• **REQUIRED ACTION**:
Take the entries below and print only the lines from the one with "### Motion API" through the one with "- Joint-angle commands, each", exactly as they stand, both ends included.

(Dataset excerpts)
*-*-*

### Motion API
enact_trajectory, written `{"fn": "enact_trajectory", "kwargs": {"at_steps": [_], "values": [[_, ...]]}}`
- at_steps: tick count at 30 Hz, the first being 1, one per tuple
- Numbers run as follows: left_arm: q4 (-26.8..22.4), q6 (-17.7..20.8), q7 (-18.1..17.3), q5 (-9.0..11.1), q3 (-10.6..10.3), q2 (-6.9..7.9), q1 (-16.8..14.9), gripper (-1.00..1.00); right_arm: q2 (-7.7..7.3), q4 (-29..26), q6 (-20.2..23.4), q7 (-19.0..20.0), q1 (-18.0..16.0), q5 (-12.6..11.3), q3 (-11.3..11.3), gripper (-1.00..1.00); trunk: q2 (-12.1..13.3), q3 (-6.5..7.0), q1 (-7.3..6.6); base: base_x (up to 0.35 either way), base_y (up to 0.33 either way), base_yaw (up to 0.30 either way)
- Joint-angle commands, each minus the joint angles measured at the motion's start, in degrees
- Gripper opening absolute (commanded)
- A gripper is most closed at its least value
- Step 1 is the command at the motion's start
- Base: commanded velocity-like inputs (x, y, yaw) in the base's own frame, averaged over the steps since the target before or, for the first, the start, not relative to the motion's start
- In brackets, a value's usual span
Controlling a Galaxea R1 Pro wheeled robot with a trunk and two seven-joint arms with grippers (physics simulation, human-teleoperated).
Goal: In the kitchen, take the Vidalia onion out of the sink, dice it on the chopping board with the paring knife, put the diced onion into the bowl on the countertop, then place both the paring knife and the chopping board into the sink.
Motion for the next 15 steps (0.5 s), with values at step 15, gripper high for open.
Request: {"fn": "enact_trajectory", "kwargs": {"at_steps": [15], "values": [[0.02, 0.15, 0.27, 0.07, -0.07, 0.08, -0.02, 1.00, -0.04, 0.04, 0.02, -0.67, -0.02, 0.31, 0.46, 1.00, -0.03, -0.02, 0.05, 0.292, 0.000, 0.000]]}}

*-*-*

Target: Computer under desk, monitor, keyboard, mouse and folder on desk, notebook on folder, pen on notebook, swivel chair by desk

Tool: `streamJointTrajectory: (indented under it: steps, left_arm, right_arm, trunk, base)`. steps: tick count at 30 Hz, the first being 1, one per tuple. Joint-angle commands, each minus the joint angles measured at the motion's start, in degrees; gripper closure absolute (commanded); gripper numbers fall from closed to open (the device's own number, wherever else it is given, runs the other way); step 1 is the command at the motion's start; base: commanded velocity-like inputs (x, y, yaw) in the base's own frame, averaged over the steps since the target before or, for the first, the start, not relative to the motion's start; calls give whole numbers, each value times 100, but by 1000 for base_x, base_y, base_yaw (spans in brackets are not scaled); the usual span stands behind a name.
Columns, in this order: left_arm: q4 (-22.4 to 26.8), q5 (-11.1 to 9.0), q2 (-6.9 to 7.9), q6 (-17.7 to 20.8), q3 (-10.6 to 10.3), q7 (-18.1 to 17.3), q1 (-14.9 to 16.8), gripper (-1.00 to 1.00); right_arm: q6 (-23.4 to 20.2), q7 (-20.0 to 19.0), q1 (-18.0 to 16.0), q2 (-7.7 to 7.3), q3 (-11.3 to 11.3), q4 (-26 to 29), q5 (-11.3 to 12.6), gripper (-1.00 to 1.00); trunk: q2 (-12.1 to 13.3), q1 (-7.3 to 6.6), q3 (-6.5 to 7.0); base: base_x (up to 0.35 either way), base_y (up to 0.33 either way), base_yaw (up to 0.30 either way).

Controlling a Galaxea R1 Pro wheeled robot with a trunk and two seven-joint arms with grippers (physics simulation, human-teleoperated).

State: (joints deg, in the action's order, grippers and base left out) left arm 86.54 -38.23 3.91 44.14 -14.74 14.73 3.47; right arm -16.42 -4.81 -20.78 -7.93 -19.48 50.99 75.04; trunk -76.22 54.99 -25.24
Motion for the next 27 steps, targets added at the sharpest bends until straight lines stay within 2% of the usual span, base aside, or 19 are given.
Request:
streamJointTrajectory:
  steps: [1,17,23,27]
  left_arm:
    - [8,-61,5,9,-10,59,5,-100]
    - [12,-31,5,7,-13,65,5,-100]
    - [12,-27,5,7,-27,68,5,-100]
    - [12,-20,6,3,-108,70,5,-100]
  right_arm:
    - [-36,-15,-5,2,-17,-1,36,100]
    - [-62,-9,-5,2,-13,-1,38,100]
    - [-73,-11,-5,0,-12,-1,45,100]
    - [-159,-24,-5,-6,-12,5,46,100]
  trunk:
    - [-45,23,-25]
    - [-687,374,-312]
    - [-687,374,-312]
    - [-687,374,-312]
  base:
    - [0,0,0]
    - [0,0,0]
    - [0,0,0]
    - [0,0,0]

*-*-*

• **TASK RESULT**:
### Motion API
enact_trajectory, written `{"fn": "enact_trajectory", "kwargs": {"at_steps": [_], "values": [[_, ...]]}}`
- at_steps: tick count at 30 Hz, the first being 1, one per tuple
- Numbers run as follows: left_arm: q4 (-26.8..22.4), q6 (-17.7..20.8), q7 (-18.1..17.3), q5 (-9.0..11.1), q3 (-10.6..10.3), q2 (-6.9..7.9), q1 (-16.8..14.9), gripper (-1.00..1.00); right_arm: q2 (-7.7..7.3), q4 (-29..26), q6 (-20.2..23.4), q7 (-19.0..20.0), q1 (-18.0..16.0), q5 (-12.6..11.3), q3 (-11.3..11.3), gripper (-1.00..1.00); trunk: q2 (-12.1..13.3), q3 (-6.5..7.0), q1 (-7.3..6.6); base: base_x (up to 0.35 either way), base_y (up to 0.33 either way), base_yaw (up to 0.30 either way)
- Joint-angle commands, each minus the joint angles measured at the motion's start, in degrees

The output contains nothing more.